Digest: Occam's Razor

Preface

This article aims to qualitatively describe the notation from Kevin Kelly's paper on "Simplicity and Truth Conduciveness" which offers painful perversions of standard set notation. The paper itself strives to provide a formal proof of the validity of Occam's Razor which Wikipedia defines to be:

"the simplest explanation is most likely the right one".

in light of the of the claim that

The standard literature on Occam's razor contains no plausible, non-circular, explanation of how simplicity helps science to arrive at true theories.

Kelly asks, then, "how could Ockham's razor help one find true theory?"

Formal Definitions of Simplicity

When striving to define the "simplest" explanation of a claim, we start with the benchmarks of

Solomonoff Induction - which I won't pretend to know enough about to make meaningful sense.

and

Kolmogorov Complexity - which can be thought of as the optimal encoding of a piece of information, or the lower bound of the length of program needed to recreate some input, roughly speaking.

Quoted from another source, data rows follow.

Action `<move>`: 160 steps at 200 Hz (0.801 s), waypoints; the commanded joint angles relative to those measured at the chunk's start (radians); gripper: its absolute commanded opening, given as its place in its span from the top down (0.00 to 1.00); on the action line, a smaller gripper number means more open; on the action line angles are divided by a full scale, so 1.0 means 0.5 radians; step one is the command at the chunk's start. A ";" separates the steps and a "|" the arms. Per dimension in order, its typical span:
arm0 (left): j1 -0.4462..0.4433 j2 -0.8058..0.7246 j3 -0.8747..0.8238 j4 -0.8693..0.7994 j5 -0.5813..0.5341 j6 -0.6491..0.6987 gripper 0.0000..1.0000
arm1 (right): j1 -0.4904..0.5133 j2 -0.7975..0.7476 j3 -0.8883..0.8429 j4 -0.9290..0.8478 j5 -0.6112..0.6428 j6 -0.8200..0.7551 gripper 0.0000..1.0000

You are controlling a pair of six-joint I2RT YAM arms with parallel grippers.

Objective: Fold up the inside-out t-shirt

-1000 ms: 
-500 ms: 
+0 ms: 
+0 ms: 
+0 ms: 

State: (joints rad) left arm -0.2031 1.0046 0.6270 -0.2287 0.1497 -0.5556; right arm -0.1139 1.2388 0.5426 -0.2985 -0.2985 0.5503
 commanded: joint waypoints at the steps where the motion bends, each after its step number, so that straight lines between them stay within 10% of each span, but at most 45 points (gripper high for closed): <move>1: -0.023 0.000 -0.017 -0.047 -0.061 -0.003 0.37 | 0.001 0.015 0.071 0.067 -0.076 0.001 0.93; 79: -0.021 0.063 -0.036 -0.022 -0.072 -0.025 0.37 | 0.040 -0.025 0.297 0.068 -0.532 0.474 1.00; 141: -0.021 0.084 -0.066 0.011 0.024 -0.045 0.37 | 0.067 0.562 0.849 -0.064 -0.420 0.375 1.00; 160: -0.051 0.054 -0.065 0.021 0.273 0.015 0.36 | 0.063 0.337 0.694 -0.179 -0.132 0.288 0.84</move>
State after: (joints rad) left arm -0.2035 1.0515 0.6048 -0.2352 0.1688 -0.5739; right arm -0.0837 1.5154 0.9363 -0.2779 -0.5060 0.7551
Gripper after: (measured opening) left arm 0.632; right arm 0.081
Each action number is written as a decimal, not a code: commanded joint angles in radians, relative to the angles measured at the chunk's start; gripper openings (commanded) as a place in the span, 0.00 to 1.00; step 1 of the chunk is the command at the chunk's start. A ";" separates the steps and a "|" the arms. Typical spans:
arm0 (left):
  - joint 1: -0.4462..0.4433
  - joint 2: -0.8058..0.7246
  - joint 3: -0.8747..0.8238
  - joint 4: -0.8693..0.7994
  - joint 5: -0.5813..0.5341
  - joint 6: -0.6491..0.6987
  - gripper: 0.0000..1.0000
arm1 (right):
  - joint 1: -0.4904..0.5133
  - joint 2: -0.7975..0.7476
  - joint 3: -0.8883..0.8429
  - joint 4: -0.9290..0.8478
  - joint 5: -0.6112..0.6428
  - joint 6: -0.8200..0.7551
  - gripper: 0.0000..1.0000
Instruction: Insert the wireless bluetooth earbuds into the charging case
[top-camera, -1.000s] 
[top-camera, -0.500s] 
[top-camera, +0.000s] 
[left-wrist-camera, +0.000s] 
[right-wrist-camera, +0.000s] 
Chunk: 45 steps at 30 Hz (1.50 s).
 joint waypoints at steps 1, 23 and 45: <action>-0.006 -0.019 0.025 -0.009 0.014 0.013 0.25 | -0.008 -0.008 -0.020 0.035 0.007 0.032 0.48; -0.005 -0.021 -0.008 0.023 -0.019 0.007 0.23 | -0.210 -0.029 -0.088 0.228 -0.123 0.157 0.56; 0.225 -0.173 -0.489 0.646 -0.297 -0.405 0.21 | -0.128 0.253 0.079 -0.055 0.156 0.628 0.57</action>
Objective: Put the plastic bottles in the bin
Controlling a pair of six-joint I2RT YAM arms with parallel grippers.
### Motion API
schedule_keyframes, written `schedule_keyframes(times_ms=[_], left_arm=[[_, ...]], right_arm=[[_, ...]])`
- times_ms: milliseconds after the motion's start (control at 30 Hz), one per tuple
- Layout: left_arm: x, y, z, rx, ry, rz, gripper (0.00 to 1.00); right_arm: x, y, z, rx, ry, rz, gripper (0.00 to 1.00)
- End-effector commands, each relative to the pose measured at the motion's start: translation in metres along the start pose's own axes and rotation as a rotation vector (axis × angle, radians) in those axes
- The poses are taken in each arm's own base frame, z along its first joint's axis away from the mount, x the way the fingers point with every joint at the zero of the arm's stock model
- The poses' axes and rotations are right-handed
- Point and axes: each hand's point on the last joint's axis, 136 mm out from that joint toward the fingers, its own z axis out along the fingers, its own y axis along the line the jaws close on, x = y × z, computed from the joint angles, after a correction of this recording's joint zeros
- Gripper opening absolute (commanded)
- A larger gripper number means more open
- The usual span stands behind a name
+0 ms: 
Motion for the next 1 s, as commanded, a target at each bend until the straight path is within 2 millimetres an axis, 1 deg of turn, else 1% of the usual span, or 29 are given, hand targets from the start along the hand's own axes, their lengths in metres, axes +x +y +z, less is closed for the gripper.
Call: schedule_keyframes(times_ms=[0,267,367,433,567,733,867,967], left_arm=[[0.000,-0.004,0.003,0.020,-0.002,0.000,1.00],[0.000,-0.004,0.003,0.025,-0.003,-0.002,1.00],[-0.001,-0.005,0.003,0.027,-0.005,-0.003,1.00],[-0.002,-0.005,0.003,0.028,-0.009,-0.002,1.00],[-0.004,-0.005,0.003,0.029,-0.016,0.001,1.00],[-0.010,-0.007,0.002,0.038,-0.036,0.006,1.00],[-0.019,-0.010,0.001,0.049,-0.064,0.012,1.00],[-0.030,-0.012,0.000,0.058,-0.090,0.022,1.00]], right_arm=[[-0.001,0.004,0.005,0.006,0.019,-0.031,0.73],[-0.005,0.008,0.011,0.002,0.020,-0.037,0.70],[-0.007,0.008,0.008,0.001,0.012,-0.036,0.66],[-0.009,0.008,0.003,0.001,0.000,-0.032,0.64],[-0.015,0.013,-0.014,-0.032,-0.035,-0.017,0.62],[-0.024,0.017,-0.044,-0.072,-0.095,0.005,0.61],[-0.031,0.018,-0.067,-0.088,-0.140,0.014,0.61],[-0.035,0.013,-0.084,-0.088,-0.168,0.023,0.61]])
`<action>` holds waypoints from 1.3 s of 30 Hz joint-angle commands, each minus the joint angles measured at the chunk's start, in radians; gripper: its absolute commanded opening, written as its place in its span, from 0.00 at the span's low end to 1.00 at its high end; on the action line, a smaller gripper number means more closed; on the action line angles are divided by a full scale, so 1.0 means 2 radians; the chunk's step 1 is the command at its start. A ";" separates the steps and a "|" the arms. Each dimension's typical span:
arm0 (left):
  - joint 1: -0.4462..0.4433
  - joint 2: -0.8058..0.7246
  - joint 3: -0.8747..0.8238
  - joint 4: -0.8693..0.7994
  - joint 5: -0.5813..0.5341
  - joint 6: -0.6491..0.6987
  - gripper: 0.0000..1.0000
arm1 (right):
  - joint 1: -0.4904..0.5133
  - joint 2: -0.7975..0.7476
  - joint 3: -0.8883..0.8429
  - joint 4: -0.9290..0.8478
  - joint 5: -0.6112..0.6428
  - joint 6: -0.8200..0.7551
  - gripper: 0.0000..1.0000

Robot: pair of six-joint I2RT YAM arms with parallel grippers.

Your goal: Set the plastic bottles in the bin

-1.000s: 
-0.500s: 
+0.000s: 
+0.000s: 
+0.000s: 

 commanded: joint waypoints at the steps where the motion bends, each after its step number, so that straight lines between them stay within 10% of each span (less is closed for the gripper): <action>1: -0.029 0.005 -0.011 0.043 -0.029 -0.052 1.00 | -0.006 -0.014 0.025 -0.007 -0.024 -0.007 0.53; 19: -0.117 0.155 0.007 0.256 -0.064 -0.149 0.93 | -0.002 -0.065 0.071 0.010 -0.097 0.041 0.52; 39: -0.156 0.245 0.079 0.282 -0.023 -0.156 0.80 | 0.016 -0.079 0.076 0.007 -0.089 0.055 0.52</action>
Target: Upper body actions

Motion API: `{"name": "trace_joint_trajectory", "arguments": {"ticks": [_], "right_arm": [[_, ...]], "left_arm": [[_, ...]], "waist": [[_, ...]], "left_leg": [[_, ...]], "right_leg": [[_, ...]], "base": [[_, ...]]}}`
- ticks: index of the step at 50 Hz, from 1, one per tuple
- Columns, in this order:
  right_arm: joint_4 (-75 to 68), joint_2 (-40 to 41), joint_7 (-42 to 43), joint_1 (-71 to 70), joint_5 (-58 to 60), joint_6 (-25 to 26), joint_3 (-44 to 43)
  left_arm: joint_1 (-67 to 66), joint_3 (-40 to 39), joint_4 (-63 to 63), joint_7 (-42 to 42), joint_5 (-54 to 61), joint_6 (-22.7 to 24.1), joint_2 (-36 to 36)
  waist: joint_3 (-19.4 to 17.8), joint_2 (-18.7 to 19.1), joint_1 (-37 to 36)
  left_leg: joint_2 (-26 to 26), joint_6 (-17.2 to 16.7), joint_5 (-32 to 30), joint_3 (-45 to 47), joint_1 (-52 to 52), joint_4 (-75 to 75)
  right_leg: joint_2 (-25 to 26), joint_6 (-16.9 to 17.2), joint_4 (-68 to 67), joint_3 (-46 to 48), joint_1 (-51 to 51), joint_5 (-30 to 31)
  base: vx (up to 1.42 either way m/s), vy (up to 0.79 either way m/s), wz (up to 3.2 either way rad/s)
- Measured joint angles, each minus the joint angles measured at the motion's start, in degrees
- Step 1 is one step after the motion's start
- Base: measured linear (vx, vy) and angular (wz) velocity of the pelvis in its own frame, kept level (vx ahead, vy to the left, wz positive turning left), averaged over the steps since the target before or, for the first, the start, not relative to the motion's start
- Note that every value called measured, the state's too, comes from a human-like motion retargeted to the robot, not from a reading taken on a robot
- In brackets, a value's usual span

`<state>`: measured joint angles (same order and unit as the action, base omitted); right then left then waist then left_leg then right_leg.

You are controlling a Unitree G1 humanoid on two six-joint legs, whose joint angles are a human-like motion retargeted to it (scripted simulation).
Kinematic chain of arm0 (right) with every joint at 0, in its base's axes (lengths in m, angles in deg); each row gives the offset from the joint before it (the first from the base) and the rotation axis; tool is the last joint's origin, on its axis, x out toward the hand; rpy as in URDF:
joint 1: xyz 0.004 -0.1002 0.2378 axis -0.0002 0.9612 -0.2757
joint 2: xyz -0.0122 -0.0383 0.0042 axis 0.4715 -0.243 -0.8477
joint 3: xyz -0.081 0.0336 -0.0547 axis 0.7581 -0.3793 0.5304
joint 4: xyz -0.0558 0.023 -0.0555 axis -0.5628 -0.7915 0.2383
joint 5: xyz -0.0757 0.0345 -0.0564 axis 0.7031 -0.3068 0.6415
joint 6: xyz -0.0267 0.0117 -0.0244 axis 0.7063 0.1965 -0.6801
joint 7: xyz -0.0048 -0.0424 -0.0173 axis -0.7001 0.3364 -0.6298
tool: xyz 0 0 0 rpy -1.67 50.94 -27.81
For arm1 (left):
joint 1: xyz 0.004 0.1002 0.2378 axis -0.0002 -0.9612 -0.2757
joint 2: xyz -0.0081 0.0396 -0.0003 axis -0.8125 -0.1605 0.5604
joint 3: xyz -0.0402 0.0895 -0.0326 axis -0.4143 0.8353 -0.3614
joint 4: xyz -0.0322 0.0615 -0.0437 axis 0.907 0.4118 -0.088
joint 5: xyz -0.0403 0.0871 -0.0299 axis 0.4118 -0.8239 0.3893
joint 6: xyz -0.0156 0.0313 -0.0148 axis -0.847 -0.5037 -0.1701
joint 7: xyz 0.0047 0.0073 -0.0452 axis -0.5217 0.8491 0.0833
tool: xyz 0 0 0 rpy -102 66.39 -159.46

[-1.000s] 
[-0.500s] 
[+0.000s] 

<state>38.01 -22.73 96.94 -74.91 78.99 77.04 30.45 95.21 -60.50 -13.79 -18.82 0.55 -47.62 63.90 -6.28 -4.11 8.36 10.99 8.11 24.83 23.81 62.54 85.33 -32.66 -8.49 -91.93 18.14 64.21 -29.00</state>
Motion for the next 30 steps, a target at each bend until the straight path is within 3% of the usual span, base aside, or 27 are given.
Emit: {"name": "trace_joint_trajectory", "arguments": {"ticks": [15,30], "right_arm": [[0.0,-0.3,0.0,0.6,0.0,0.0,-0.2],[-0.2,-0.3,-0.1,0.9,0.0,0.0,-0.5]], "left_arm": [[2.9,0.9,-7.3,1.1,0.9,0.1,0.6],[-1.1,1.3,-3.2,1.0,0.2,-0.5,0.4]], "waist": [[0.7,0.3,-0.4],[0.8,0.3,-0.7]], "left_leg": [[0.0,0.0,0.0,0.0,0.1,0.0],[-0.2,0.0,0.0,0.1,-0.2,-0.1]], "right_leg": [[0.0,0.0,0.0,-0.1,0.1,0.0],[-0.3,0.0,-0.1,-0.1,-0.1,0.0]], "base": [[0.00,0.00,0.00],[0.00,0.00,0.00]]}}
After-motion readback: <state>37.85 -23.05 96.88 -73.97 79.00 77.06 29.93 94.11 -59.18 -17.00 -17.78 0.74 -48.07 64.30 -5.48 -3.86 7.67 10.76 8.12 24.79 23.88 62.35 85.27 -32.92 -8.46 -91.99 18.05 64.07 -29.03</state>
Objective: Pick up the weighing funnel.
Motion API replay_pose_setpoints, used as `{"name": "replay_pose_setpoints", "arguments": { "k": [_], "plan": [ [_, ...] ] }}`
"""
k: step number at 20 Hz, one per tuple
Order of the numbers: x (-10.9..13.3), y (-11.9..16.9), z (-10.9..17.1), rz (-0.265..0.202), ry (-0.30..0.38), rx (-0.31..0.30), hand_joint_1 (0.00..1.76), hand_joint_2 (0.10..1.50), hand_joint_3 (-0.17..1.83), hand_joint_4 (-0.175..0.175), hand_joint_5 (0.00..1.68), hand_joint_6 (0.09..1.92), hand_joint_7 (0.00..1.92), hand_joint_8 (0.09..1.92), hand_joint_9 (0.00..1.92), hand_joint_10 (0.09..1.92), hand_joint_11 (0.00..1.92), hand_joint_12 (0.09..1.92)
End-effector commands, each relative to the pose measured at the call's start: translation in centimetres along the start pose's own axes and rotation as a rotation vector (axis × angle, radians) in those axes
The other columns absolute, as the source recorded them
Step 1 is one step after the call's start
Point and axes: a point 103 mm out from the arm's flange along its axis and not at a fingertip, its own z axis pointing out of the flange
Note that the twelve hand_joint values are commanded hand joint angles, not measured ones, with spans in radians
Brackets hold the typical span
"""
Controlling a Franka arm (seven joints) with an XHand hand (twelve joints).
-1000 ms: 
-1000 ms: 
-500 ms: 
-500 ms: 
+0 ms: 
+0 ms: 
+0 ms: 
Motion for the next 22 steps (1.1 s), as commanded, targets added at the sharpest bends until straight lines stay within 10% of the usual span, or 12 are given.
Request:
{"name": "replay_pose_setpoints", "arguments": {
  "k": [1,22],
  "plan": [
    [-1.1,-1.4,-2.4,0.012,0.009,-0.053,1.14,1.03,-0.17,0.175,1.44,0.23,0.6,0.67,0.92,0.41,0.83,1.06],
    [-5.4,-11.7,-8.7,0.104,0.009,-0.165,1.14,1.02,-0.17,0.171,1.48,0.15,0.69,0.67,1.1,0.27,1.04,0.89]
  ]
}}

For example, the Kolmogorov complexity of a simple string like aaaaaaaaaaaaaaaaaaaaaaaaaa (26 'a's) could be expressed in fewer characters as:

a = 'a' * 26

which isn't necessarily the smallest program used to expressed the input string, but it's closer.

Though not entirely relevant to the discussion, the formal definition of Kolmogorov complexity is given in terms of Turing machines, so you know I had to include it:

Kolmogorov complexity $K$ of a string, relative to a Turing machine $f$ of a string $x$ is : $\\ K_f(x) = \min \{|p| : f(p) = x\}$

Another fun example of Kolmogorov complexity is given by the Berry paradox which claims that the complexity of all positive integers in English is at most 11. If it were not true, then there would be an integer that could not be described in fewer than 11 words. Punchline: any such number could be described as "The smallest positive integer not definable in under eleven words."

Kelly asks, "what's the fastest way to reach a true theory?" and answers, in far more words, that the theory with the fewest retractions –given new data– is the simplest.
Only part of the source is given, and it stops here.